GAZZE KASABI NETANYAHU’NUN OĞLUNUN PAYLAŞIMI

Nedim Şener - Hürriyet

2014 yılında Irak’taki bölgesel Kürt Yönetimi’nin “siyasi bağımsızlığı” hak ettiklerini söyleyen Gazze kasabı Binyamin Netanyahu, 2017 yılındaki bağımsızlık referandumu öncesinde, Türkiye, Irak, Suriye ve İran’ın karşı çıkmasına karşın, bağımsız bir Kürt devletini desteklediklerini açıklamıştı. “Evet” çıkan referandum sonrası Kuzey Irak’ta yaşayanların İsrail bayrakları ile yaptıkları kutlamalar hâlâ hafızalarda. Netanyahu Türkiye’nin, Suriye’nin kuzeyinde PKK/KCK-PYD/YPG terör örgütüne yönelik operasyonları üzerine 2019’da sosyal medya üzerinden, PKK’ya şöyle destek olmuştu; “İsrail, Türkiye’nin Suriye’deki Kürt bölgelerine yönelik işgalini şiddetle kınıyor Türkiye ve onun vekilleri tarafından Kürtlere yönelik etnik temizliğe karşı uyarıda bulunuyor İsrail, kahraman Kürt halkına insani yardımda bulunmaya hazırlanıyor.” Uğur Mumcu’nun yazısı 30 yıl sonra Gazze’deki soykırım sürecinde bir kez daha kendisini teyit etti.
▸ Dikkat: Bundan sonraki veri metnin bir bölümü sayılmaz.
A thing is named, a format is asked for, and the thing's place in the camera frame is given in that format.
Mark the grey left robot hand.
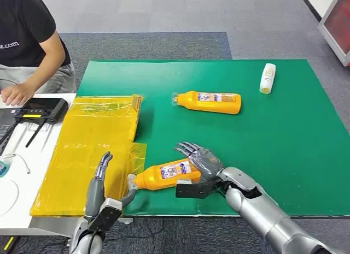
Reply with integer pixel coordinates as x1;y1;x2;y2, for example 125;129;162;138
84;151;138;220

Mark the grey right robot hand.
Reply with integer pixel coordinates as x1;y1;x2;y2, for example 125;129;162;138
174;141;225;184

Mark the orange bottle with blue-white label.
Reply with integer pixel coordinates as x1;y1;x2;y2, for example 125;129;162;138
131;158;202;192

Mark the orange bottle with long label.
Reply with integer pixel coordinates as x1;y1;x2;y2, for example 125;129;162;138
172;91;242;115

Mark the small white bottle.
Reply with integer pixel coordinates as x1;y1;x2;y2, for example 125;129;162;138
259;63;277;95

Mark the yellow plastic-wrapped package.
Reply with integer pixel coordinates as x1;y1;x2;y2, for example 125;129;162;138
29;94;147;217

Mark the green mat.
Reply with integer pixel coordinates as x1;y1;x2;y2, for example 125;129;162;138
76;59;350;217

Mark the black controller with antennas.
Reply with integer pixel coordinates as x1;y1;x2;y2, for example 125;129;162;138
14;97;69;149

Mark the teal round device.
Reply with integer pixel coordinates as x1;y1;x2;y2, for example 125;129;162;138
0;160;11;179

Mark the dark laptop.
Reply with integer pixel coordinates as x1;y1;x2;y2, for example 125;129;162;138
0;108;21;155

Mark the person's left hand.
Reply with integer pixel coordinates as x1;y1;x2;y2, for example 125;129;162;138
1;82;36;107

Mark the person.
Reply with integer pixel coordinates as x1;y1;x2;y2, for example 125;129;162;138
0;0;77;107

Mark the white and red cabinet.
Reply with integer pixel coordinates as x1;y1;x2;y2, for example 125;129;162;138
317;0;350;67

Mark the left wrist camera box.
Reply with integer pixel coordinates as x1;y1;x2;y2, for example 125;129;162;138
88;197;123;234

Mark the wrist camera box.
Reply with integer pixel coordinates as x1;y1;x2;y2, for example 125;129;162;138
175;179;220;200
88;197;123;234

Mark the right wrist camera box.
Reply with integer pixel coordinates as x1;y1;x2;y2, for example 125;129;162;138
175;179;220;200

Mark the white cable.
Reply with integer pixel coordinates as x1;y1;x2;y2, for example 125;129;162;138
0;153;31;175
O yazı belki dikkate alınmadı ama Yair Netahyahu’nun Instagram’dan “Free Kurdistan!” mesajını hafife almamak gerekiyor. Çünkü, PKK terörünün arkasında kimin olduğunu gösteriyor. MOSSAD’ın Türkiye’de suikastlar gerçekleştireceği biliniyor. PKK’lı teröristlerin yeniden tetikçi olarak kullanılması kimseyi şaşırtmaz.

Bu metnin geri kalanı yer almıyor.